#### WHAT IS REQUIRED
In the records below, repeat word for word only the lines starting at the one that contains "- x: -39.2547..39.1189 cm" and ending at the one that contains "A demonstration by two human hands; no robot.", pictures excluded.

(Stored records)

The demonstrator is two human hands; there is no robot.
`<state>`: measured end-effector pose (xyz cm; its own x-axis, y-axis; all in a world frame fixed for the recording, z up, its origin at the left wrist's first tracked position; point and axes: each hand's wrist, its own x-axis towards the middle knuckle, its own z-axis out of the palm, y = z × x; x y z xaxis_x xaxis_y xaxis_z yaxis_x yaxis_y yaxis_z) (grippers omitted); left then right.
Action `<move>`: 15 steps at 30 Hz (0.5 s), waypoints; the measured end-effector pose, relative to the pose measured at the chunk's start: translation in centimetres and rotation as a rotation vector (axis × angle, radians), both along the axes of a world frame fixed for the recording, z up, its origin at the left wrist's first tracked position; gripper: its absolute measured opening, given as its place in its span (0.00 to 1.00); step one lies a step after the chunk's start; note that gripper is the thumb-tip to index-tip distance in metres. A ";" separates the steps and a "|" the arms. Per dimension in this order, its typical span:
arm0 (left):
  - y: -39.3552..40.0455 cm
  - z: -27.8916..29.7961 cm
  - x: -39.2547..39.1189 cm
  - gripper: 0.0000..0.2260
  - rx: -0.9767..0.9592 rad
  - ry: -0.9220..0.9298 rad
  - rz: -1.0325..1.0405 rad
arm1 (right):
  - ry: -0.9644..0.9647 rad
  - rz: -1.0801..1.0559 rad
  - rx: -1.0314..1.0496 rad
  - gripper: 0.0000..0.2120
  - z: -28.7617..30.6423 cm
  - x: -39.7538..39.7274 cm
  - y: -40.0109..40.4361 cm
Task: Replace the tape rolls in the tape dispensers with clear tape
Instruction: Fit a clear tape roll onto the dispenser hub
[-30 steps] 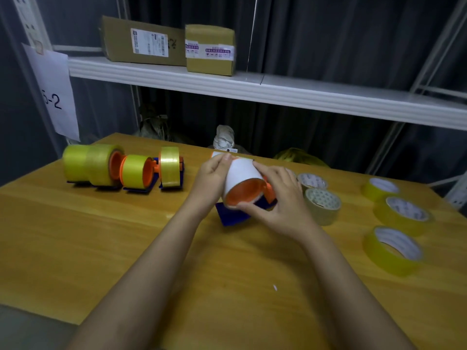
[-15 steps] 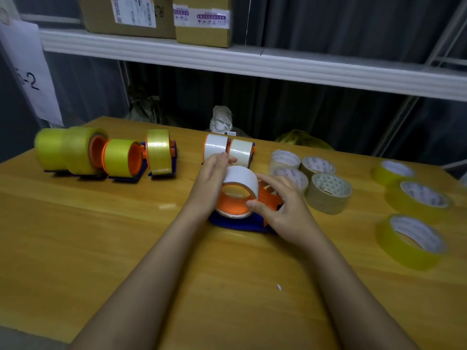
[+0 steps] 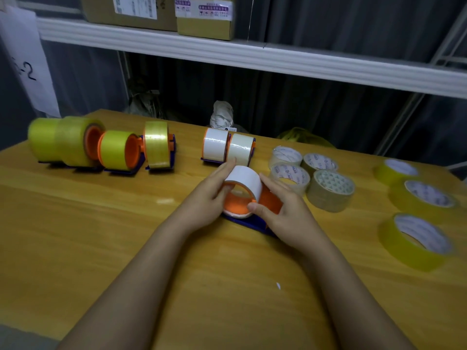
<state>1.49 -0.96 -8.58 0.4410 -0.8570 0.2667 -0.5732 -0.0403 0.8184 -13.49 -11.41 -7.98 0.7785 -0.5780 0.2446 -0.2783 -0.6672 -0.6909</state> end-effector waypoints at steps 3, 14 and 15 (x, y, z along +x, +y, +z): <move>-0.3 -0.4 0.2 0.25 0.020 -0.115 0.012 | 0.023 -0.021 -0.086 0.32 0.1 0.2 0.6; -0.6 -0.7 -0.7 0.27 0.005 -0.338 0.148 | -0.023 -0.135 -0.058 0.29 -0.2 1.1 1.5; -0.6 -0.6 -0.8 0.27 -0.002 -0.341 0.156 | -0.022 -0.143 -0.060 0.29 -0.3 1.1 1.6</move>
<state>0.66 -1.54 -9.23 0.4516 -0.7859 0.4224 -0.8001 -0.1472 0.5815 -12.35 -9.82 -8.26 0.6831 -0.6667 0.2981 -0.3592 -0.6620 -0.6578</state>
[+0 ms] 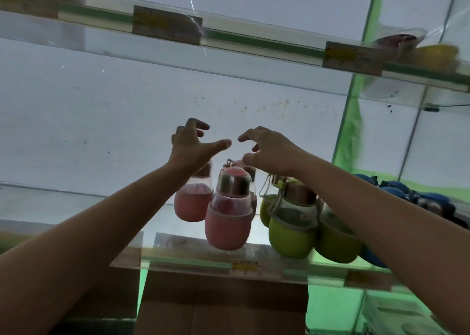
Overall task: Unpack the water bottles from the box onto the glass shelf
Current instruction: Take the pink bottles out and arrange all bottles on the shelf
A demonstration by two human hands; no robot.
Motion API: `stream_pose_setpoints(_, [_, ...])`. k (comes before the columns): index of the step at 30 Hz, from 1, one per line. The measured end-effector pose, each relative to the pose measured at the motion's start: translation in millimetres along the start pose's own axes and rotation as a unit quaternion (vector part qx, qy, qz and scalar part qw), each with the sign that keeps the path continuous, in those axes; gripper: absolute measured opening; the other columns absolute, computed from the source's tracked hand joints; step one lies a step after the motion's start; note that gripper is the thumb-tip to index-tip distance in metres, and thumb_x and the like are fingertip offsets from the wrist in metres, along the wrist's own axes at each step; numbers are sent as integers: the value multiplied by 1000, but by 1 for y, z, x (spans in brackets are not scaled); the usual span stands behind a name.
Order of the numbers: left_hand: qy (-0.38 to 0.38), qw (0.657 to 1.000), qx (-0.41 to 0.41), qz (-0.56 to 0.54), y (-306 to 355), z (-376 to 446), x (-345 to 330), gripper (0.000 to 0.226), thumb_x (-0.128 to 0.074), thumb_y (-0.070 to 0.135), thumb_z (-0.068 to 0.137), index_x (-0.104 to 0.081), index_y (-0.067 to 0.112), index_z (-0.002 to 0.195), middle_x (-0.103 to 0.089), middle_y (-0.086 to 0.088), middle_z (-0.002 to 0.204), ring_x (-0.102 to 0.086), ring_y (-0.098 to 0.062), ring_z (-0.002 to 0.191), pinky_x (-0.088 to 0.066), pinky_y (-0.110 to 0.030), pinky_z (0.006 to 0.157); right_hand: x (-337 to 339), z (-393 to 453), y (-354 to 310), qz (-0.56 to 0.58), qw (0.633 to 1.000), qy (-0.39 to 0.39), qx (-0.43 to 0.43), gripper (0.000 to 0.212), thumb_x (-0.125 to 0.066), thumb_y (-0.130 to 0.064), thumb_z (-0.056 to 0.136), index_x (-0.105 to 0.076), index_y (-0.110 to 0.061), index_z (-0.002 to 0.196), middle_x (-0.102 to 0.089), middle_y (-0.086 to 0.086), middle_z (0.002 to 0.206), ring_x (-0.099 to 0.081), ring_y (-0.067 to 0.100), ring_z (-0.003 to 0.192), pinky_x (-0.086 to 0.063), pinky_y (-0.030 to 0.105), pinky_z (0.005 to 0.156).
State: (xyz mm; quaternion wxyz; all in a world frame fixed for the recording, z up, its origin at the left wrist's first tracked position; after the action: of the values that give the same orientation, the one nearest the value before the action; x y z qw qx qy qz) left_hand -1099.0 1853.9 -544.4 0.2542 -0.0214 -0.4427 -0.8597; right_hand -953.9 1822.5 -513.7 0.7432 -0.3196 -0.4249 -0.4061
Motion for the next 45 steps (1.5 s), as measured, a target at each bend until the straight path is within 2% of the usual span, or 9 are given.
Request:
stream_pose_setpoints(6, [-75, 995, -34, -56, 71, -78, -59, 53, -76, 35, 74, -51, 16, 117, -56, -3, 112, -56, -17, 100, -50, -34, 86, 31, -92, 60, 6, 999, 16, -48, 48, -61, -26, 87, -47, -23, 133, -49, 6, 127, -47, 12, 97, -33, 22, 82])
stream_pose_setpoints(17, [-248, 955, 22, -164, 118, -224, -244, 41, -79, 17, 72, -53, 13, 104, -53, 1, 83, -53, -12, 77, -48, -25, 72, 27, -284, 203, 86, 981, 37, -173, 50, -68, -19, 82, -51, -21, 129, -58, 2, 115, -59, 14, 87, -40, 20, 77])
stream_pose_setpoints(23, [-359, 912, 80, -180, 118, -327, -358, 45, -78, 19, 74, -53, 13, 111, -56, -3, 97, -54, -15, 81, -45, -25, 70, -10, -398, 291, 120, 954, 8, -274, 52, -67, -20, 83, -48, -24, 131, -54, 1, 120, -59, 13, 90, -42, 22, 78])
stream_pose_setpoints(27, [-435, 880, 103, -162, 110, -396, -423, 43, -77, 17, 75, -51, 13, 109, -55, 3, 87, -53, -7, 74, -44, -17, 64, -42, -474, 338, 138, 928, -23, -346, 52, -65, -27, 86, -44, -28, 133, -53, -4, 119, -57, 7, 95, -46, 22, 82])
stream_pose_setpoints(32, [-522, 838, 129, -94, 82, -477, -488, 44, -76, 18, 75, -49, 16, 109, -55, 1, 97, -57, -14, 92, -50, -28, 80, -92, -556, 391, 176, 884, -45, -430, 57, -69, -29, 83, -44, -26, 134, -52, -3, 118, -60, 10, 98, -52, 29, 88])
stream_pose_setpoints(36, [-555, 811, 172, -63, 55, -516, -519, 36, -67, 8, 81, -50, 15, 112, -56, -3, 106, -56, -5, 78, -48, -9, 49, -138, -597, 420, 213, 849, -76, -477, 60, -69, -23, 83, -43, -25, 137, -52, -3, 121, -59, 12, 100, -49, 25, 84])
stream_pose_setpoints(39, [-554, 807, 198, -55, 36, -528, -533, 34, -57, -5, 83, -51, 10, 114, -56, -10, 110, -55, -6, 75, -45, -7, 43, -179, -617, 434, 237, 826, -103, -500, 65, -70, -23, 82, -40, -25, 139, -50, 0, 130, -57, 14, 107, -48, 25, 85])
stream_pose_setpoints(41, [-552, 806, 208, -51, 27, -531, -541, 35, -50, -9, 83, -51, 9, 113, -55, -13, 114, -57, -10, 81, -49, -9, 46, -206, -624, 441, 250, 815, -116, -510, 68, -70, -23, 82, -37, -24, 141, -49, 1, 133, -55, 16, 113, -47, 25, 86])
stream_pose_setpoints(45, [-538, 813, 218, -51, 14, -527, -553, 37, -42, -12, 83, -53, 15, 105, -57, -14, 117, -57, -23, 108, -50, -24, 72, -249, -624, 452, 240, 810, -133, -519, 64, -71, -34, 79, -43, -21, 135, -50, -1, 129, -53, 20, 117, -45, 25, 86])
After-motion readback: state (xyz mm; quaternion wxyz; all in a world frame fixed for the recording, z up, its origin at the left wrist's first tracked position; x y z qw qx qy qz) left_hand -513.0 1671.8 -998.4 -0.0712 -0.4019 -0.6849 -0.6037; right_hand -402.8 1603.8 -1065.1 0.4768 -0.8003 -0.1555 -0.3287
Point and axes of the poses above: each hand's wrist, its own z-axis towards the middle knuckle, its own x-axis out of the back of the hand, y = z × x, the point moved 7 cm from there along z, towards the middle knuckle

#### RESULT OF THIS TASK
  - x: -39.2547..39.1189 cm
  - gripper: 0.0000..0.2260
  - rx: -0.9767..0.9592 rad
  - ry: -0.9220..0.9298 rad
  - rz: -1.0325..1.0405 rad
arm1 (right):
  - ry: -0.9644..0.9647 rad
  - rz: -1.0801..1.0559 rad
  - rx: -1.0314..1.0496 rad
  - gripper: 0.0000..0.2120
  - z: -28.7617..30.6423 cm
  - x: -39.7538..39.7274 cm
  - y: -40.0109..40.4361 cm
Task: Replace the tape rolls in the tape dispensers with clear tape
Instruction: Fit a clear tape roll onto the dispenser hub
[-30 steps] 
[-15 steps] 
[+0 steps] 
<state>1.49 -0.96 -8.58 0.4410 -0.8570 0.2667 -0.5732 -0.0403 0.8184 -13.49 -11.41 -7.98 0.7785 -0.5780 0.2446 -0.2783 -0.6672 -0.6909</state> end-effector waypoints at steps 3, 14 and 15 (x, y, z along +x, +y, +z): <move>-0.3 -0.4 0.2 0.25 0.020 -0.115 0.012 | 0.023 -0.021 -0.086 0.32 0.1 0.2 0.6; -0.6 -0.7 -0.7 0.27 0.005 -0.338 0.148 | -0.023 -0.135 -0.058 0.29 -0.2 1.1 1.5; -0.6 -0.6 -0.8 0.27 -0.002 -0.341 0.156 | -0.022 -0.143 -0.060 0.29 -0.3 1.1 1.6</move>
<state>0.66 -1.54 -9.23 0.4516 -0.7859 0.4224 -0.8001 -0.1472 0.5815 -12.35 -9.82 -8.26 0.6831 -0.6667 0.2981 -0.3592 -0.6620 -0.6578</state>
[+0 ms] 
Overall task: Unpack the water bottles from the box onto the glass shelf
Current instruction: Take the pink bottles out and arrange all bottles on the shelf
A demonstration by two human hands; no robot.

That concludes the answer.